本田さんの料理へのこだわりを、鮨職人もよく知っていた。だから、そんな本田さんが自ら鮨を握ろうとしたことには、驚きと同時に喜びもあったに違いない。多くのサポートを得た。
「これまで培ってきた食の経験や人間関係が、びっくりするほど生きました。そんなに簡単に手伝わせてもらえるものではないはずですから。でも、一時は毎日のようにどこかで修行に行っていましたね」
豊洲での仕入れに同行させてもらったこともあった。お店によって、仕入れがいかに違うかも知った。こうして、ポップアップレストランを開けるだけの知識と技術を着実に身につけていく。やるなら一流店で、最高級のネタを使って、と決めていた。だから、修行先を求めるだけではなく、自分でも時間を作って懸命に練習した。
「店をやるわけではないですが、とことん突き詰めたかったんです。本当においしいものを食べてもらって、喜ばせたかったし、驚かせたかったですし」
鮨に本気で向かおうとしている。一方で、他の鮨店には迷惑をかけない。そんな姿勢は、さらなる応援を呼ぶことになる。鮪の仲卸「やま幸」の山口幸孝社長は、もともとの知り合いだったが、学校に行ったと伝えると、卸すよ、と言ってくれた。
「他にも、仲卸で有名どころのインスタをフォローすると、相手から連絡をもらったりしました。あの本田さん? よかったら応援しますよ、と」
ポップアップのお店も協力を申し出てくれた。実はカウンターに立つ本田さんには、1円の報酬も支払われない。あくまで、自分と自分が呼んだ客が楽しむためのものだからだ。値段は店舗の価格にほぼ準じているが、なんたって本田さんが使うのは、超一流のネタや食材。場合によっては、本田さんの持ち出しになっている。
「場を提供くださったお店には、しっかり利益を落としたいですから。でも、皆さん応援してくださるのは、やっぱり面白いと思われているからだと思います。シェフにしても、職人にしても。50代になって、こんなことができるのか。こんなふうに新たに料理を楽しんでくれるのか、と。だから、協力してもらえているんだと思っています」
そして、本当の鮨屋ではないからこそ本田さん自身のやりたいことができた。イタリアンや肉割烹とのコラボしかり、江戸前鮨の握りのメニューのなかに揚げ物を加える、なんて独自のメニューづくりも然り。
「実は魚だけで終わると、何か物足りないこともあったりしたんですよね。でも、鮨屋で揚げ物を頼むわけにもいかない(笑)。だったら自分でやってみよう、と」
他にも、プロはまずやらない、と思えることにもトライする。例えば、マグロやウニ、数種類の食べ比べ。ブラインドテイスティングだ。産地や種類で味の違いを体感してもらう。

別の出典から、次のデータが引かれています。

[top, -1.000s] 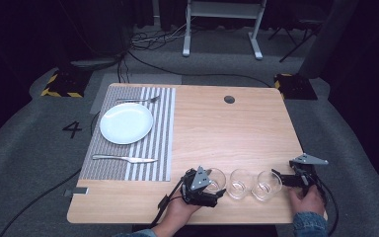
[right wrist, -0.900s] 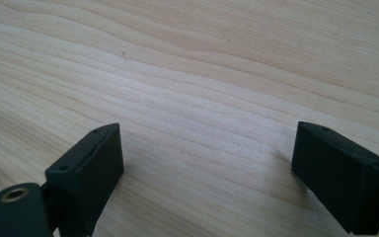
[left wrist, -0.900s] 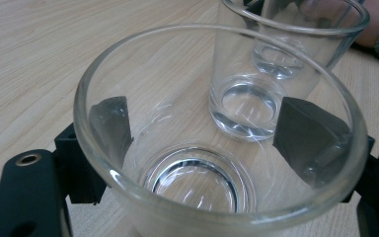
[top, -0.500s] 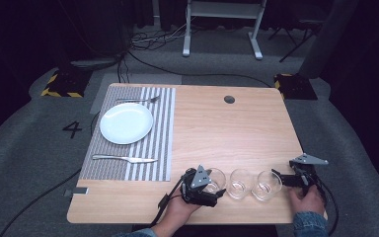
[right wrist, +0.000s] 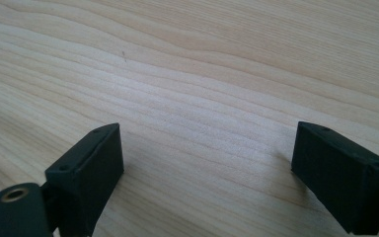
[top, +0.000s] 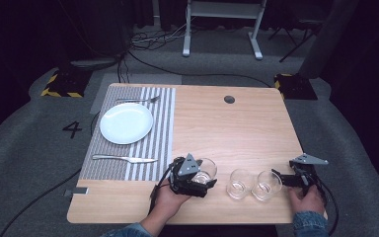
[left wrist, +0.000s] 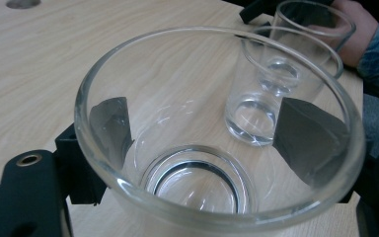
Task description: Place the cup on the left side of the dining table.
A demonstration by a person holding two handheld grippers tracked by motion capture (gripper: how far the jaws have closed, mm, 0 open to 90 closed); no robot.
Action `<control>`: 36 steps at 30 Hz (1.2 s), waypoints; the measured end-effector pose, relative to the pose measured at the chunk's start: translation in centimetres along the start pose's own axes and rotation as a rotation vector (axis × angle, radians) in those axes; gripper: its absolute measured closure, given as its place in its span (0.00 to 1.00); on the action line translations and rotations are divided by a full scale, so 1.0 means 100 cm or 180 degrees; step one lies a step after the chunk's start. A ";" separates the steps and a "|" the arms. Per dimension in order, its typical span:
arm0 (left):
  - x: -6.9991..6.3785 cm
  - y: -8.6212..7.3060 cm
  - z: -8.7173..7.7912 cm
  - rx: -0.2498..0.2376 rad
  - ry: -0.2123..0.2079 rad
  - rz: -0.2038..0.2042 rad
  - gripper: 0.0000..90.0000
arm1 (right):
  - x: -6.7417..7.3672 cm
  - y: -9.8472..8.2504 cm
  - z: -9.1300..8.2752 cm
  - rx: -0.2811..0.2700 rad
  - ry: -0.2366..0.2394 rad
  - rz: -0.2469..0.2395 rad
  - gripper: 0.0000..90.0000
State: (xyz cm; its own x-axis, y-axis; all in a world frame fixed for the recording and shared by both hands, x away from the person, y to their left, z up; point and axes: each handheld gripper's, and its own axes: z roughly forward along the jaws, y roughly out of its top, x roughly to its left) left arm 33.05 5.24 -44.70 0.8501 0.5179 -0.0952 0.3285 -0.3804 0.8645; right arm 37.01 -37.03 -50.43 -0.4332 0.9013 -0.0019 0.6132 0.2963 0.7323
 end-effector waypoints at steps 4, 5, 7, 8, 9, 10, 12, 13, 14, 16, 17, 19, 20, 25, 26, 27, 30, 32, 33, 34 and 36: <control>0.006 0.004 -0.010 -0.0029 0.0039 0.0021 0.22 | 0.000 0.000 0.000 0.0000 0.0000 0.0000 0.14; 0.011 0.007 -0.017 -0.0043 0.0066 0.0013 0.22 | 0.000 0.000 0.000 -0.0001 0.0000 -0.0001 0.14; 0.016 0.009 -0.024 -0.0070 0.0081 0.0008 0.22 | 0.000 0.000 0.000 0.0000 0.0000 0.0000 0.14; 0.016 0.009 -0.024 -0.0070 0.0081 0.0008 0.22 | 0.000 0.000 0.000 0.0000 0.0000 0.0000 0.14; 0.019 0.010 -0.028 -0.0086 0.0093 -0.0003 0.22 | 0.000 0.000 0.000 0.0000 0.0000 0.0000 0.14; 0.021 0.011 -0.031 -0.0102 0.0098 -0.0016 0.22 | 0.000 0.000 0.000 -0.0001 0.0000 -0.0002 0.14; 0.028 0.014 -0.039 -0.0149 0.0113 -0.0039 0.22 | 0.000 0.000 0.000 -0.0001 0.0000 0.0000 0.14; 0.032 0.015 -0.043 -0.0153 0.0137 -0.0018 0.22 | 0.000 0.000 0.000 0.0000 0.0000 0.0000 0.14; 0.032 0.015 -0.043 -0.0153 0.0137 -0.0018 0.22 | 0.000 0.000 0.000 0.0000 0.0000 0.0000 0.14; 0.040 0.019 -0.052 -0.0143 0.0205 0.0016 0.22 | 0.000 0.000 0.000 -0.0001 0.0000 -0.0001 0.14; 0.043 0.020 -0.054 -0.0153 0.0216 -0.0005 0.22 | 0.000 0.000 0.000 0.0000 0.0000 -0.0001 0.14; 0.048 0.021 -0.059 -0.0179 0.0230 -0.0033 0.22 | 0.000 0.000 0.000 -0.0001 0.0000 -0.0001 0.14; 0.048 0.021 -0.059 -0.0179 0.0230 -0.0033 0.22 | 0.000 0.000 0.000 -0.0001 0.0000 -0.0001 0.14; 0.064 0.027 -0.075 -0.0214 0.0308 -0.0060 0.22 | 0.000 0.000 0.000 -0.0001 0.0000 0.0000 0.14; 0.069 0.029 -0.078 -0.0211 0.0326 -0.0071 0.22 | 0.000 0.000 0.000 -0.0001 0.0001 0.0000 0.14; 0.072 0.029 -0.080 -0.0203 0.0336 -0.0066 0.22 | 0.000 0.000 0.000 0.0000 0.0000 -0.0001 0.14; 0.080 0.031 -0.084 -0.0222 0.0389 -0.0073 0.22 | 0.000 0.000 0.000 -0.0001 0.0000 -0.0001 0.14; 0.082 0.031 -0.085 -0.0220 0.0394 -0.0079 0.22 | 0.000 0.000 0.000 0.0000 0.0000 0.0000 0.14; 0.085 0.032 -0.086 -0.0219 0.0421 -0.0100 0.22 | 0.000 0.000 0.000 0.0000 0.0000 0.0000 0.14; 0.089 0.035 -0.088 -0.0201 0.0506 -0.0122 0.22 | 0.000 0.000 0.000 -0.0001 0.0001 0.0000 0.14; 0.090 0.037 -0.089 -0.0181 0.0571 -0.0119 0.22 | 0.000 0.000 0.000 0.0000 0.0000 0.0000 0.14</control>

「こんなことをやっている鮨屋はほぼないですよね。でも、お客さんも体験になるし、学びになると思うんですよ。僕も学びたいし、来てくれた人にも知識を提供できる」
ハワイの家に戻ったときには、バーベキューパーティーに巻物を持っていった。これには、外国人の友人たちも大喜びだったという。

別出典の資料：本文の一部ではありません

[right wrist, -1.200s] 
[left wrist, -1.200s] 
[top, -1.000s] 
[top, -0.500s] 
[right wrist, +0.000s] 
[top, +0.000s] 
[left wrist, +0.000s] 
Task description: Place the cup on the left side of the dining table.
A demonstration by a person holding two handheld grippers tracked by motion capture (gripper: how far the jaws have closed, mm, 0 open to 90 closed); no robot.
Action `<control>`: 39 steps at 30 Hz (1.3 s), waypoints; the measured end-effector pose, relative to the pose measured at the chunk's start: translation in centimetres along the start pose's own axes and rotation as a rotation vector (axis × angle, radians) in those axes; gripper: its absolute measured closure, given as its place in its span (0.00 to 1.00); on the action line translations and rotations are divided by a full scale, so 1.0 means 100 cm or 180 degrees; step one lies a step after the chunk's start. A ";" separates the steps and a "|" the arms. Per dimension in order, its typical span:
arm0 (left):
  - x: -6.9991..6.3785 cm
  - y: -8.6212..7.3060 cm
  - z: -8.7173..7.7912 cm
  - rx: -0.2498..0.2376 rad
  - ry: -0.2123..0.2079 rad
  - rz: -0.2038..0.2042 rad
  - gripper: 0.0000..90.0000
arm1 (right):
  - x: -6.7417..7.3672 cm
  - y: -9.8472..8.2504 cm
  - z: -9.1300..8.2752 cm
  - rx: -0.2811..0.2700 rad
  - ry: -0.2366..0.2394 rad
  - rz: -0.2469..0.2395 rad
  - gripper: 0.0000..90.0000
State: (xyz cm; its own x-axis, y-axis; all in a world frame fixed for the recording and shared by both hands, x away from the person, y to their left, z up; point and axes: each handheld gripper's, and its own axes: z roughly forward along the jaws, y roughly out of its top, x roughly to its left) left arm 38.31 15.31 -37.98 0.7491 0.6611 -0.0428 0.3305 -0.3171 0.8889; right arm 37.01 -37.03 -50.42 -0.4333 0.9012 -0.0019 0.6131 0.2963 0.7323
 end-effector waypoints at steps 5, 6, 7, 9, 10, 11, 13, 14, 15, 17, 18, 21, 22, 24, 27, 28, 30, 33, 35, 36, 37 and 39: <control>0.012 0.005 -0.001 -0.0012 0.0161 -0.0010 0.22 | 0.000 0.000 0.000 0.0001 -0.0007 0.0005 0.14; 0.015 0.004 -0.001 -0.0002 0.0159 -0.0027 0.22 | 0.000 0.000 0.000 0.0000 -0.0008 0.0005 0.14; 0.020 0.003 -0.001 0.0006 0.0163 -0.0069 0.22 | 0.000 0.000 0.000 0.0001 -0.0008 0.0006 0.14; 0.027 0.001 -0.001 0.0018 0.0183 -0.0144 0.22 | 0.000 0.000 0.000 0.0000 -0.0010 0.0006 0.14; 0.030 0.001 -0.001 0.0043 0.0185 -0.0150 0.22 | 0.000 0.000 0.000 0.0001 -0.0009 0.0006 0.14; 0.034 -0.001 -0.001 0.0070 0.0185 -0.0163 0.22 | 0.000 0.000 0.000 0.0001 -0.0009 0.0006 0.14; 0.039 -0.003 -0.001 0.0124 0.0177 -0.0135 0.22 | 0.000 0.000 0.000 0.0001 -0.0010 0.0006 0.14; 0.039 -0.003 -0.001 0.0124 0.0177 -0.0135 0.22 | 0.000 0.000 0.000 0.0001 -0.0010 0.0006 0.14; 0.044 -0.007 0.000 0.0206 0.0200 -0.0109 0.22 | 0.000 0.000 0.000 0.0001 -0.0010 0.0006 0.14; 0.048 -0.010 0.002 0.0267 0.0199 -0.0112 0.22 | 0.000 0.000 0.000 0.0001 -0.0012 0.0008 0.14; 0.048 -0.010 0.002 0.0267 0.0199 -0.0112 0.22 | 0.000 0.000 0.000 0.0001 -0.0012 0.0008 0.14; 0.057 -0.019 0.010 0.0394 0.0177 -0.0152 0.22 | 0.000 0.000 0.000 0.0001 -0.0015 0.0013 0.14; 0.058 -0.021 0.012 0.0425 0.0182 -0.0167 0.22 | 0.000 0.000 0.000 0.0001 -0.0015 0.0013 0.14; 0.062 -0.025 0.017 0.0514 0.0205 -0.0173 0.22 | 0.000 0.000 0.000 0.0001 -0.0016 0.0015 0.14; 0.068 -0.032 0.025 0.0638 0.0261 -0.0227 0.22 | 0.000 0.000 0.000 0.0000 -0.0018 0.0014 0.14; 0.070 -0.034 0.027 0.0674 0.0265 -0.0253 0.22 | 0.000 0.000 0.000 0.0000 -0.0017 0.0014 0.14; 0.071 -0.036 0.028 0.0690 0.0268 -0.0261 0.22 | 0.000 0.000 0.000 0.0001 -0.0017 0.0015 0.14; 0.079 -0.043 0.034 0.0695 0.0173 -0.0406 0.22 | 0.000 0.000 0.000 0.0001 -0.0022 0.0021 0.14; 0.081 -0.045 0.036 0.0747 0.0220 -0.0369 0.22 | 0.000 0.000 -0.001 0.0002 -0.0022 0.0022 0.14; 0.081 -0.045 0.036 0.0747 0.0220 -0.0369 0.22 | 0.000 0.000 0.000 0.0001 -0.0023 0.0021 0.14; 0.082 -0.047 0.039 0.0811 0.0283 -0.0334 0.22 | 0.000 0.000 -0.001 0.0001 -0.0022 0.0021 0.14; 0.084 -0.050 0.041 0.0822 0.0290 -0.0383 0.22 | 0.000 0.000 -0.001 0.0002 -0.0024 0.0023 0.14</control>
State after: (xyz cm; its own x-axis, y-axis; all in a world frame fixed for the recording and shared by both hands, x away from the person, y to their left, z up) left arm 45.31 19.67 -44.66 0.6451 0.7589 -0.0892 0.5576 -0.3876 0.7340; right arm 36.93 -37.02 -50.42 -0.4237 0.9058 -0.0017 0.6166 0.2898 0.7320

「かつて20代で留学したとき、英語ができるようになったことは、人生最大のインパクトを与える出来事でした。でも、鮨はそれ以上のインパクトになると思います。なぜなら、グローバルなコミュニケーションツールだから。英語をしゃべるよりも、今は鮨が握れたほうがいいんじゃないかと思っているくらいです」
次はピザとタコスを学びたい
そして料理の世界に踏み込むと、知的好奇心が次々に喚起されることに気がついた。料理のテクニック、食材、冷凍技術、料理道具、フードテック……。昔の料理の本を買ってみたり、YouTubeで調べたり。料理に関わる時間が、これまで以上に日々を充実させていくようになった。レストランに食べにいっても、すべてが学びになる。鮨以外の料理に興味が湧くのは、自然なことだった。鮨と他の料理とのユニークな組み合わせに意識は向かった。

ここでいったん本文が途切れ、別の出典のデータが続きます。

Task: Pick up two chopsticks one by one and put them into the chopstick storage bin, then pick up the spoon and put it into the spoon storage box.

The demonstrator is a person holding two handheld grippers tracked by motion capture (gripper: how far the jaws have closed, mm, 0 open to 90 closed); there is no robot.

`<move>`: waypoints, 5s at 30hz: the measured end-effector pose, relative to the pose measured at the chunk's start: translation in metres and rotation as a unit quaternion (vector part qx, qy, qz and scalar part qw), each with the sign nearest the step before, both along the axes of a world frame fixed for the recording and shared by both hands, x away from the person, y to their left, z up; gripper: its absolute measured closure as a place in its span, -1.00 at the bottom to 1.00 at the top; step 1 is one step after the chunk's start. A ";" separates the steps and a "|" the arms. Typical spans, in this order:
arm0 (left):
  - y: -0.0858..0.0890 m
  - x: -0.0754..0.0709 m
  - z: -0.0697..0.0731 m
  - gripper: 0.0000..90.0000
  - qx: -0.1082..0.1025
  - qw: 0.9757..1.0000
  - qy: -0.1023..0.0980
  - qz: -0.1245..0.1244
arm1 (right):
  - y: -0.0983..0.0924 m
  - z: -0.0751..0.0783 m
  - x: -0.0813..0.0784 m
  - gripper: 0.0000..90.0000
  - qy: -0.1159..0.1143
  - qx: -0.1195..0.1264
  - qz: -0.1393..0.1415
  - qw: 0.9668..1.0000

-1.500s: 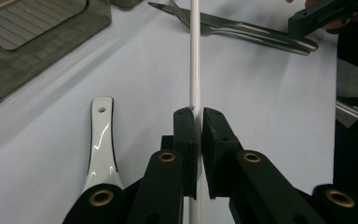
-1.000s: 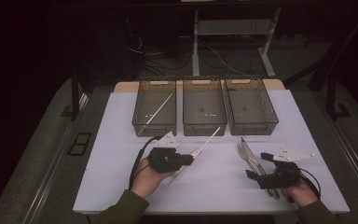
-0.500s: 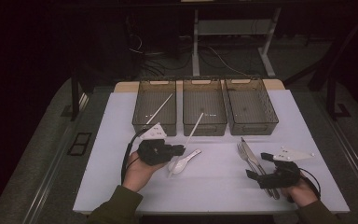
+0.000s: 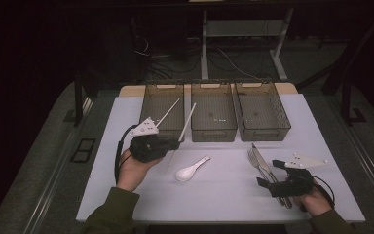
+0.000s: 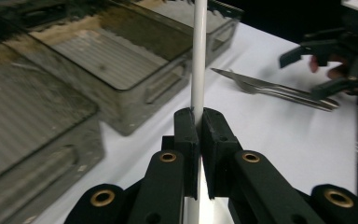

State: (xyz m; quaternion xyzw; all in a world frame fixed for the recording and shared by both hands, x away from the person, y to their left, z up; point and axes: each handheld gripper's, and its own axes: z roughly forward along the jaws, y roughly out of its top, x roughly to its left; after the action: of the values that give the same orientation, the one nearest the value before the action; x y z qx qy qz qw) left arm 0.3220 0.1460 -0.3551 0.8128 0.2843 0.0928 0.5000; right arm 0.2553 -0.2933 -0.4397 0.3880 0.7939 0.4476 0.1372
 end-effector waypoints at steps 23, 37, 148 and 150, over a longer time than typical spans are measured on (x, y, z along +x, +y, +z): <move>0.027 0.076 0.069 0.89 0.016 0.997 -0.058 0.057 | -0.001 0.000 0.001 -0.82 0.000 0.002 -0.004 1.000; 0.027 0.130 0.027 0.89 0.086 0.991 -0.018 0.101 | -0.002 0.000 0.001 -0.82 0.001 0.005 -0.002 1.000; -0.002 -0.025 -0.038 -0.60 0.038 0.999 -0.009 -0.006 | -0.003 0.001 -0.003 -0.82 0.000 0.005 -0.004 1.000; 0.000 -0.029 -0.043 -0.62 0.039 0.999 -0.010 -0.005 | -0.003 0.001 -0.002 -0.82 0.000 0.005 -0.004 1.000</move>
State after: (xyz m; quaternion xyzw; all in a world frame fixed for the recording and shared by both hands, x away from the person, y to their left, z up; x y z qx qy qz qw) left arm 0.2931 0.1459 -0.3982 0.8321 0.2711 0.1095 0.4714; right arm 0.2528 -0.2959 -0.4385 0.3915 0.7904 0.4508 0.1370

「やっぱり人がやっているのと同じことしても、つまらないですしね」
まず興味を持ったのは、ピザとタコスだ。鮨と同じく世界でメジャーな料理。生地を使ってネタを載せるのも同じ。もちろん生地づくりから挑む。ここでも、徹底したこだわりぶりだ。
「2024年4月にオープンキッチンのついたオフィスに引っ越したんです。Geek Kitchen Laboratoryと呼んでいるんですが、鮨カウンターがあって、タコスやピザも組み込んでコースを提供しています。かつてオフィスはワインバーみたいにしていましたが、料理が入るとおもてなしが劇的に幅広くなるんです」
ピッツェリアでプロからピザを、タコスは「Los Tacos Azules」のマルコから習った。秋には久し振りに本場ナポリでピザを、冬にタコスをメキシコに学びに行くという。
「自分にできる最高峰のものを出したいですから。改めて思ったのは、人を楽しませ、喜ばせることができるのが料理だということです。今は情報も本当にたくさんある。便利な調理用具もある。料理をやらない、楽しまない、という選択は、もはやないと思いますよ」
ポップアップが行われていた「Shikaku」の8席のL字のカウンターは、20時からの2回転目の客が入り始めた。本田さんの友人たちは白衣を着て堂々たる風格の本田さんに驚く。
「え、こんなにちゃんとしてるの。立ち食いみたいな感じかと思ってた」
「ナオさん、すごいじゃないですか」
「ほんとの鮨職人みたい」
一様に驚いていたが、料理が始まれば、彼らはさらに驚くことになるだろう。カウンター内から客同士の紹介を終えると、本田さんの大きな声が店に響いた。
「では、始めましょうか。まずは、おつまみ2品。それから握ります」
Naoyuki Honda
レバレッジコンサルティング代表取締役社長。作家。ハワイ、東京に拠点を構え、日米のベンチャー企業への投資育成事業を行う。ハワイ、東京、日本の地域、さらには海外を旅し、仕事と遊びの垣根のないライフスタイルを送る。著書多数。会員限定コミュニティ「Honda Lab.」を主宰する。